_WHAT IS REQUIRED_
Only the lines that hold "names" should be in the answer, each copied from the data below.

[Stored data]
*** Begin section ***

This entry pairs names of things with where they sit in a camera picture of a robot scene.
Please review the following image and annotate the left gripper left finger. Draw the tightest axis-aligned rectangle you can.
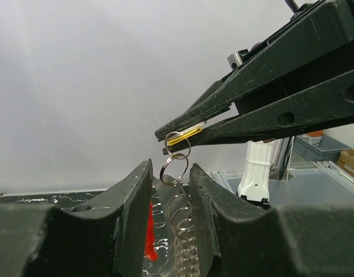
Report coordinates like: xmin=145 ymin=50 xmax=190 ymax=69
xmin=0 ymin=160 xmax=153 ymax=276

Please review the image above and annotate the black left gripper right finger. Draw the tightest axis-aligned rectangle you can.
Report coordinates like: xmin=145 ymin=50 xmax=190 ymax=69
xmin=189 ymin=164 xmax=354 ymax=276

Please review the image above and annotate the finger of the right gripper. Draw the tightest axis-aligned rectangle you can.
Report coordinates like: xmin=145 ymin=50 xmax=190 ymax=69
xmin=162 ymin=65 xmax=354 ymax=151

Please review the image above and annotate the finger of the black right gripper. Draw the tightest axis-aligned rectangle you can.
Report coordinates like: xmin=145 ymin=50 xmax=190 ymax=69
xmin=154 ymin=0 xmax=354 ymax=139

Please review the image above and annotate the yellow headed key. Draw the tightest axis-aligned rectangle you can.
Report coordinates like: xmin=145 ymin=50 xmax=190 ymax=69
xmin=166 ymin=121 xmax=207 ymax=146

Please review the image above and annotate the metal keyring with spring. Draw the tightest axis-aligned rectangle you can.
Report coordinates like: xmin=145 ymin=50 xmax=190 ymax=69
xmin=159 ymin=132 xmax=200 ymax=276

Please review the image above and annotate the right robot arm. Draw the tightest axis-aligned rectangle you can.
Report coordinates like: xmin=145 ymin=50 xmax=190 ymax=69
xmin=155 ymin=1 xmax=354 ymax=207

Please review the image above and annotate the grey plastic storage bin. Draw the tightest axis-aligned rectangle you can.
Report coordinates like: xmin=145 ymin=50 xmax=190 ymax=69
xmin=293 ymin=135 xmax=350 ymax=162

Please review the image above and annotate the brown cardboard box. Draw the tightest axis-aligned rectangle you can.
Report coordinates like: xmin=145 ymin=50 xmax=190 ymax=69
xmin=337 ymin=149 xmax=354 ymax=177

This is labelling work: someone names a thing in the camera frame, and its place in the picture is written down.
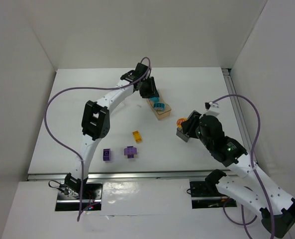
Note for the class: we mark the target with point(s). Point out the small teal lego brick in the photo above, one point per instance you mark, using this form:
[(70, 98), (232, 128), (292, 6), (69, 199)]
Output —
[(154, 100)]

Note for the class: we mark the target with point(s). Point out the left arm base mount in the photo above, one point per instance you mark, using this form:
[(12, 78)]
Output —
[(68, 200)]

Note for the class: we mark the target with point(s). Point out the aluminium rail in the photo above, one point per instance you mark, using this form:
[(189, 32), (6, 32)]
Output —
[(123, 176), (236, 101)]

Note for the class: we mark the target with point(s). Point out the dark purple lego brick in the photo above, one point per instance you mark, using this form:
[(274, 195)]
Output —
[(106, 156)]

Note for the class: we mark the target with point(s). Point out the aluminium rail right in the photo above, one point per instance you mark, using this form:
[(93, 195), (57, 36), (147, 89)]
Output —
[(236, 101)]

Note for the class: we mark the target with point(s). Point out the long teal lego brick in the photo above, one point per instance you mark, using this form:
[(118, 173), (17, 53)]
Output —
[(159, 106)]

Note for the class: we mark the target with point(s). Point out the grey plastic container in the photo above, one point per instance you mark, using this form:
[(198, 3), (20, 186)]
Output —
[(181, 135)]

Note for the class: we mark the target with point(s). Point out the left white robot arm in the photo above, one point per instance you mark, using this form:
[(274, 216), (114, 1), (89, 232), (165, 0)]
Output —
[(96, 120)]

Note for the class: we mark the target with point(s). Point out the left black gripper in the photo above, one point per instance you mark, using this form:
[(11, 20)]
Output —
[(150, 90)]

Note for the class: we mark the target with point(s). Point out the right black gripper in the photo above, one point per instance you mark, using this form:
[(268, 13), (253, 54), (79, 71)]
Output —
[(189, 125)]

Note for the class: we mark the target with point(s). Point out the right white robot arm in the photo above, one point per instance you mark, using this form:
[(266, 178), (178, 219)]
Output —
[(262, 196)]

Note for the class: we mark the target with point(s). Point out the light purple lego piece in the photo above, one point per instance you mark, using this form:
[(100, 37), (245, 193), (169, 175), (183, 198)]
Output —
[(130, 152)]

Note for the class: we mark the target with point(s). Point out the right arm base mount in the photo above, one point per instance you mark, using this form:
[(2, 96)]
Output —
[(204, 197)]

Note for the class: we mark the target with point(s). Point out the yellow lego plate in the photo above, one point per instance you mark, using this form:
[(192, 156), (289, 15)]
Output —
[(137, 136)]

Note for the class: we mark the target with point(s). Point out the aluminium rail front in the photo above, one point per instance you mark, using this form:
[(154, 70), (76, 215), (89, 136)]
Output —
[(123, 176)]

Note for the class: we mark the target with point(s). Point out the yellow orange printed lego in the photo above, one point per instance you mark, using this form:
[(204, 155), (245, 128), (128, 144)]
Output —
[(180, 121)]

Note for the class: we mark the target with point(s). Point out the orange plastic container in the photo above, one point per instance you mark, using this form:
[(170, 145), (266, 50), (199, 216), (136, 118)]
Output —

*** End section ***

_RESPONSE BOX_
This entry pairs names of things with where they sit in a camera picture of a robot scene.
This is labelling work: someone names a thing in the camera frame, and its place in the picture is written down.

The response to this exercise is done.